ブラックカラーを採用したフロントシート、リヤシートも厚みがありホールド感の高いシートになっています。

新型XT4のリヤシートコンパクトSUVではトップクラスの広さを持つ1,004mmの足元スペースを確保

後席の足元は1,004mmのスペースを確保しているため、身長170cmの大人3人が乗車しても広々とくつろぐことができます。

新型XT4のラゲッジルームフラットになるラゲッジルーム 車中泊もストレスなく過ごせる

また、後席シートを倒した時の最大積載量が1,385Lと、SUVでは犠牲になりがちな積載量も確保、コンパクトSUVでは最大級の広さをもっています。
使い勝手と質感を高い次元で両立したプレミアムSUVに相応しいインテリアになっています。

パワートレインに新開発2.0Lターボを搭載

新型XT4の2.0Lエンジン新開発のパワートレインは最高出力237hpのパワフルなエンジン

XT4のパワートレインは新たに開発された2.0L 直列4気筒DOHCターボエンジンが搭載されます。
最高出力177kW(237hp)/5,000rpm、最大トルク350Nm(35.7kgm)/1,500~4,000rpmになっていて、低回転からフラットなトルクを発生するツインスクロールターボチャージャーを採用しています

また、全てのグレードで9速ATを採用することでハイパワーながら滑らかな乗り心地になっています。

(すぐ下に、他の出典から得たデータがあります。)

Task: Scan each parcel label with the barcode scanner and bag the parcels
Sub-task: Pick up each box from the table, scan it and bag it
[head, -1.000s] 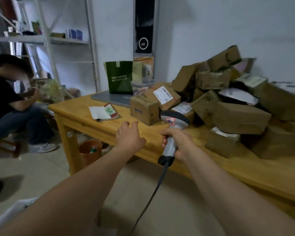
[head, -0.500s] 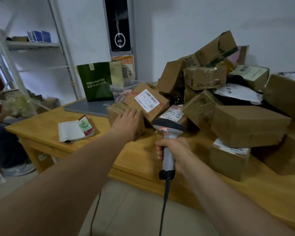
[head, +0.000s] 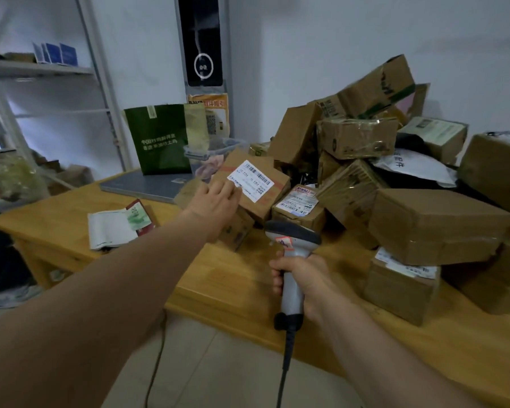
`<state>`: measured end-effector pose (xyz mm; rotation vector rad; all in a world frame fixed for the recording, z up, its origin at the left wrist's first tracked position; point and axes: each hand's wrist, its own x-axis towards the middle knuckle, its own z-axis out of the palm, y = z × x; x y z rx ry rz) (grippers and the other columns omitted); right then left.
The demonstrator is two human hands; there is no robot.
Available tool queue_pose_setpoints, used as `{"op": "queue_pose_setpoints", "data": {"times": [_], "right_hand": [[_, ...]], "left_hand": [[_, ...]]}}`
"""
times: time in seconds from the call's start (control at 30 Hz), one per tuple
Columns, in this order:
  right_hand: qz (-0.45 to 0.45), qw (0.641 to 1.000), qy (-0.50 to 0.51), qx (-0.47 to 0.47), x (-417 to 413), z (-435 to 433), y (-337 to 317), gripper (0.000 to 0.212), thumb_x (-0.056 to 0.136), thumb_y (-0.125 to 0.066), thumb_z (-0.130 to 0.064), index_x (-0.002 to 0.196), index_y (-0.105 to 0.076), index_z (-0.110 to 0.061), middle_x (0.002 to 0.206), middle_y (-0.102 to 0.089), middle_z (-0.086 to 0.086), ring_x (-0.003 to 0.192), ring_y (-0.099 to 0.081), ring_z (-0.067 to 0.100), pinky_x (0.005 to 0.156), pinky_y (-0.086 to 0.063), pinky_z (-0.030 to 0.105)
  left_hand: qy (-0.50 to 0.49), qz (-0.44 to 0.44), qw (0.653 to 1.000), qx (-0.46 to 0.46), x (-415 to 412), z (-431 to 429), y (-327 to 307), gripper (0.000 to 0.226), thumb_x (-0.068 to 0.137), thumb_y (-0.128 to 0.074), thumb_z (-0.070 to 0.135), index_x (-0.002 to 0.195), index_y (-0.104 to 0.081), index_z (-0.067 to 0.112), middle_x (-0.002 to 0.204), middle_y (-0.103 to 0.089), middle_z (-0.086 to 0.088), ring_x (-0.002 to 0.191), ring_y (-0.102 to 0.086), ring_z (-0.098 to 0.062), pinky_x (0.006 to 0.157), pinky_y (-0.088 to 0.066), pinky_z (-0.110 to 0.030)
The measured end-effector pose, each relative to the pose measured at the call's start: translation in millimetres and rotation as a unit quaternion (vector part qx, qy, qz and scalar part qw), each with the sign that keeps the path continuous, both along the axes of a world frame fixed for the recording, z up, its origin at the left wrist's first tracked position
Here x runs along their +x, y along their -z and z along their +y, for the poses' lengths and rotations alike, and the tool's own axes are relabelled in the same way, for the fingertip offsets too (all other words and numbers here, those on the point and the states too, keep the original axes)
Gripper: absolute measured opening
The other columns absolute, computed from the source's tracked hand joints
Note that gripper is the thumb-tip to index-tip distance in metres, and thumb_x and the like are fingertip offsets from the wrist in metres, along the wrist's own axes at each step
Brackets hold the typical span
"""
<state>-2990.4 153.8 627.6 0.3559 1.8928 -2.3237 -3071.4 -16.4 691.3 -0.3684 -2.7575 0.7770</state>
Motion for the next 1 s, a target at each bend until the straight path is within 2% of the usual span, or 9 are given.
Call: {"op": "queue_pose_setpoints", "data": {"times": [0.27, 0.4, 0.47, 0.53, 0.6, 0.67, 0.77, 0.87, 1.0], "right_hand": [[-0.010, 1.000, 0.010, 0.015, 37.1, -3.0, 0.5, 0.016, 0.081, -0.065, 0.005, 0.069, -0.058, -0.003, 0.056, -0.058, 0.009, 0.045, -0.051, 0.018, 0.047, -0.047, 0.029], [-0.006, 1.000, 0.021, 0.017, 56.0, -3.5, 4.2, 0.013, 0.083, -0.067, 0.001, 0.073, -0.059, -0.003, 0.063, -0.060, 0.012, 0.050, -0.053, 0.019, 0.050, -0.047, 0.031], [0.007, 0.999, 0.036, 0.020, 61.9, -6.7, 5.7, 0.010, 0.082, -0.070, -0.002, 0.079, -0.060, -0.003, 0.068, -0.063, 0.013, 0.055, -0.057, 0.020, 0.050, -0.048, 0.030], [0.020, 0.998, 0.046, 0.024, 67.5, -11.4, 6.8, 0.015, 0.081, -0.074, -0.007, 0.089, -0.061, -0.005, 0.079, -0.066, 0.013, 0.065, -0.063, 0.023, 0.052, -0.051, 0.032], [0.023, 0.998, 0.038, 0.037, 72.2, -16.7, 7.4, 0.023, 0.079, -0.077, -0.012, 0.096, -0.062, -0.007, 0.088, -0.069, 0.013, 0.073, -0.066, 0.025, 0.062, -0.057, 0.037], [0.023, 0.998, 0.032, 0.048, 76.1, -20.8, 7.6, 0.027, 0.078, -0.079, -0.014, 0.098, -0.062, -0.007, 0.091, -0.069, 0.013, 0.074, -0.066, 0.025, 0.071, -0.059, 0.041], [0.022, 0.998, 0.024, 0.052, 82.0, -23.1, 9.3, 0.028, 0.078, -0.078, -0.014, 0.100, -0.062, -0.007, 0.091, -0.069, 0.012, 0.075, -0.066, 0.024, 0.073, -0.059, 0.040], [0.019, 0.998, 0.010, 0.055, 90.7, -23.4, 12.6, 0.028, 0.079, -0.077, -0.014, 0.101, -0.062, -0.008, 0.092, -0.070, 0.011, 0.080, -0.068, 0.024, 0.074, -0.059, 0.040], [0.073, 0.992, -0.017, 0.103, 105.9, -22.1, 7.0, 0.030, 0.080, -0.076, -0.017, 0.106, -0.062, -0.008, 0.092, -0.071, 0.010, 0.079, -0.069, 0.020, 0.061, -0.057, 0.029]], "left_hand": [[0.047, 0.036, 0.962, 0.266, 119.1, -23.7, 54.5, 0.086, 0.073, -0.076, 0.031, 0.140, -0.023, 0.018, 0.145, -0.017, -0.009, 0.135, -0.024, -0.026, 0.111, -0.035, -0.032], [0.084, 0.008, 0.902, 0.424, 168.4, -29.6, 86.0, 0.088, 0.065, -0.081, 0.034, 0.134, -0.026, 0.022, 0.142, -0.019, -0.006, 0.134, -0.023, -0.023, 0.109, -0.038, -0.037], [0.015, -0.034, 0.813, 0.581, 182.6, -22.2, 81.5, 0.090, 0.067, -0.071, 0.048, 0.139, -0.024, 0.021, 0.143, -0.015, 0.001, 0.135, -0.019, -0.019, 0.111, -0.033, -0.035], [-0.107, -0.032, 0.624, 0.774, 177.1, -14.3, 78.0, 0.088, 0.075, -0.069, 0.049, 0.146, -0.025, 0.021, 0.146, -0.023, -0.005, 0.135, -0.028, -0.025, 0.108, -0.036, -0.043], [-0.205, -0.079, 0.442, 0.869, 170.5, -8.9, 70.5, 0.091, 0.070, -0.073, 0.053, 0.146, -0.030, 0.026, 0.143, -0.038, -0.008, 0.128, -0.042, -0.034, 0.102, -0.042, -0.051], [-0.236, -0.140, 0.361, 0.891, 171.3, -8.5, 67.7, 0.081, 0.068, -0.072, 0.050, 0.137, -0.040, 0.023, 0.134, -0.047, -0.006, 0.124, -0.045, -0.039, 0.101, -0.040, -0.058], [-0.259, -0.186, 0.299, 0.900, 177.0, -15.1, 71.6, 0.072, 0.083, -0.067, 0.032, 0.143, -0.030, 0.020, 0.141, -0.037, -0.017, 0.134, -0.030, -0.045, 0.105, -0.024, -0.068], [-0.230, -0.209, 0.282, 0.908, 186.3, -22.2, 63.3, 0.051, 0.083, -0.070, 0.026, 0.124, -0.042, 0.013, 0.114, -0.052, -0.017, 0.111, -0.051, -0.041, 0.087, -0.044, -0.058], [-0.198, -0.121, 0.429, 0.873, 177.0, -52.6, 28.8, 0.053, 0.077, -0.076, 0.023, 0.124, -0.052, 0.015, 0.113, -0.063, -0.013, 0.100, -0.061, -0.030, 0.081, -0.054, -0.044]]}}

ニューヨークモーターショー2018の発表時は2.0Lガソリンターボモデルのみでしたが「新型XT4はPHEVで登場する」という噂もあります。
その場合、パワートレインに大きな変化があり、燃費性能もコンパクトSUVトップクラスになることも考えられます。

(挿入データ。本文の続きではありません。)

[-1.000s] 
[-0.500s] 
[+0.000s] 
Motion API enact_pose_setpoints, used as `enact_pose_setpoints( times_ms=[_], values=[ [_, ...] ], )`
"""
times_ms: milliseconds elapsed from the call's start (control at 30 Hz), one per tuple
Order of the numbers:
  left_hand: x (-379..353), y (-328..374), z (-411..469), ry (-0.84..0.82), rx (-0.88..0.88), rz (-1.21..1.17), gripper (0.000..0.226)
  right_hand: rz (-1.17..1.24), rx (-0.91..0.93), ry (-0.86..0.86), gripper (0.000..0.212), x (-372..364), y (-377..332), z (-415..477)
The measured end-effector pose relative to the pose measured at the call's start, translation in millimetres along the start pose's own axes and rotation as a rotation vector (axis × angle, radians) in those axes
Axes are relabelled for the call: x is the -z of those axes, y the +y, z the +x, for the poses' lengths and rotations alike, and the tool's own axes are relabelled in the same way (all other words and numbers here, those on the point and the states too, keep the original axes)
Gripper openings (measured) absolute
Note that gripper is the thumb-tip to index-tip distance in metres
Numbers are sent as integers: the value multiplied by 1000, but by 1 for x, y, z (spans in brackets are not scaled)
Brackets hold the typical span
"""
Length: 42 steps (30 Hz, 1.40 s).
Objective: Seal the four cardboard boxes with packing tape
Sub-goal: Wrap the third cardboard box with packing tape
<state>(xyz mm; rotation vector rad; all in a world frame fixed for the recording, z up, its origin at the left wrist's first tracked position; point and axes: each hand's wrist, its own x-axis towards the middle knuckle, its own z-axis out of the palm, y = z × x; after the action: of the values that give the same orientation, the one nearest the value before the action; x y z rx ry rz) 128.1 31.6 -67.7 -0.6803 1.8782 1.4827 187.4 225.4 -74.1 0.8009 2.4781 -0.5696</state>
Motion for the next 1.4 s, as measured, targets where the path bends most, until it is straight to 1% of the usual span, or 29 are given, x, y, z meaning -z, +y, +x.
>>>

新型XT4のスペックを紹介!ライバルはレクサスNXやボルボXC40

新型XT4のライバルになるNXとXC40新型XT4のライバルはレクサスNXとボルボXC40

新型XT4のライバルは日本車ではレクサスNX、外車では2018年の欧州カーオブザイヤーを受賞したボルボXC40などが該当します。XT4はPHEVとして登場する噂もあるためハイブリッドモデルが設定されているレクサスNXは最大のライバルになるでしょう。

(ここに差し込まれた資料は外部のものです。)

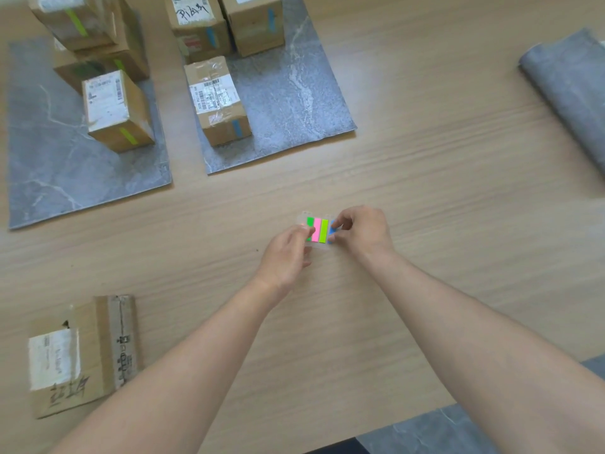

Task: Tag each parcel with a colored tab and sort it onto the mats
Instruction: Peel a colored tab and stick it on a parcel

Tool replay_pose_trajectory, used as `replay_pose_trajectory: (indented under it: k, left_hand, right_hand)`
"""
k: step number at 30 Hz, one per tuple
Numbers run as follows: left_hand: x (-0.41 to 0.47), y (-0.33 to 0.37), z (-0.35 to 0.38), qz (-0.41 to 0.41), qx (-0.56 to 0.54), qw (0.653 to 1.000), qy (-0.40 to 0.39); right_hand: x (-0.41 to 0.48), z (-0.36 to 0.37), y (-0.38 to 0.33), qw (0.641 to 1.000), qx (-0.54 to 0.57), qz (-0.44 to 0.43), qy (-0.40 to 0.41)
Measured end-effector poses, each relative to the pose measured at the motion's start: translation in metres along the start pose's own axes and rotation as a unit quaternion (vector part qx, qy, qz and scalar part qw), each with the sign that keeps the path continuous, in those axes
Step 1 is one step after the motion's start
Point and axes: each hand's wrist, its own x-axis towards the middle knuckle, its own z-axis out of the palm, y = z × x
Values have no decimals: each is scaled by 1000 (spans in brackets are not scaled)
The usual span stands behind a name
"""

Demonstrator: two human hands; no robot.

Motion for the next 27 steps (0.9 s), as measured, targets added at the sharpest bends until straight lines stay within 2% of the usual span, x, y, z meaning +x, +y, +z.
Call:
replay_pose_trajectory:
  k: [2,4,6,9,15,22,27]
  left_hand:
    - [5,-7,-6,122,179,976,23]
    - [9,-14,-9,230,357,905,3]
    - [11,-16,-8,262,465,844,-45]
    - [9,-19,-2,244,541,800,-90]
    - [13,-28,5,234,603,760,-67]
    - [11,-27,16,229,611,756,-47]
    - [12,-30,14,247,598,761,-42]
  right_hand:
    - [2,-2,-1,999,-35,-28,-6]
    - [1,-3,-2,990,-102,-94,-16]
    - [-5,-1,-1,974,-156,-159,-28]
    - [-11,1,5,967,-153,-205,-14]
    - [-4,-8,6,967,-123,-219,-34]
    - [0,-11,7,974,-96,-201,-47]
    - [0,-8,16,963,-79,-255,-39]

今回はレクサスNXのAWD駆動ガソリンモデル「NX300」とボルボXC40のAWD駆動ガソリンモデル「XC40 T4 AWD Momentum」のそれぞれのスペックを比較して紹介します。

キャデラック新型XT4・レクサスNX・ボルボXC40のスペック比較
XT4 NX XC40
駆動方式 AWD AWD AWD
全長 4,599mm 4,640mm 4,425mm
全幅 1,881mm 1,845mm 1,875mm
全高 1,627mm 1,645mm 1,660mm
ホイールベース 2,779mm 2,660mm 2,700mm
車両重量 1,660kg 1,570kg 1,690kg
燃費 9.6km/L 12.4km/L 12.4km/L
乗車定員 5名 5名 5名
価格 3,780,000円~ 4,660,000円~ 4,590,000円~

新型XT4の日本販売は未定

新型XT4は2018年秋にアメリカで販売予定になっています。
日本ではフラッグシップSUVのエスカレードや兄貴分のXT5が導入されていることから、新型XT4も日本に導入するとみられています。
明確な時期は公式発表されていませんが、アメリカの販売が2018年秋ということを考えると2019年内には日本に導入される可能性が高いです。

世界のコンパクトSUV市場が新型XT4に注目

キャデラックが新型XT4で初めて参入するコンパクトSUV市場ですが、自動車メーカーの中で比較すると後れをとっていると言えます。
プレミアムコンパクトSUVを販売するジャガーやポルシェやミニはSUVが販売数の大半を占めていて、ドイツ勢のBM、やアウディ、フォルクスワーゲンも新型コンパクトSUVを次々と市場に投入しています。

新型XT4は他社のSUVと差別化するためにも、噂にあるPHEVモデルを投入する可能性は高いかもしれません。2019年以降の日本導入にも期待しましょう。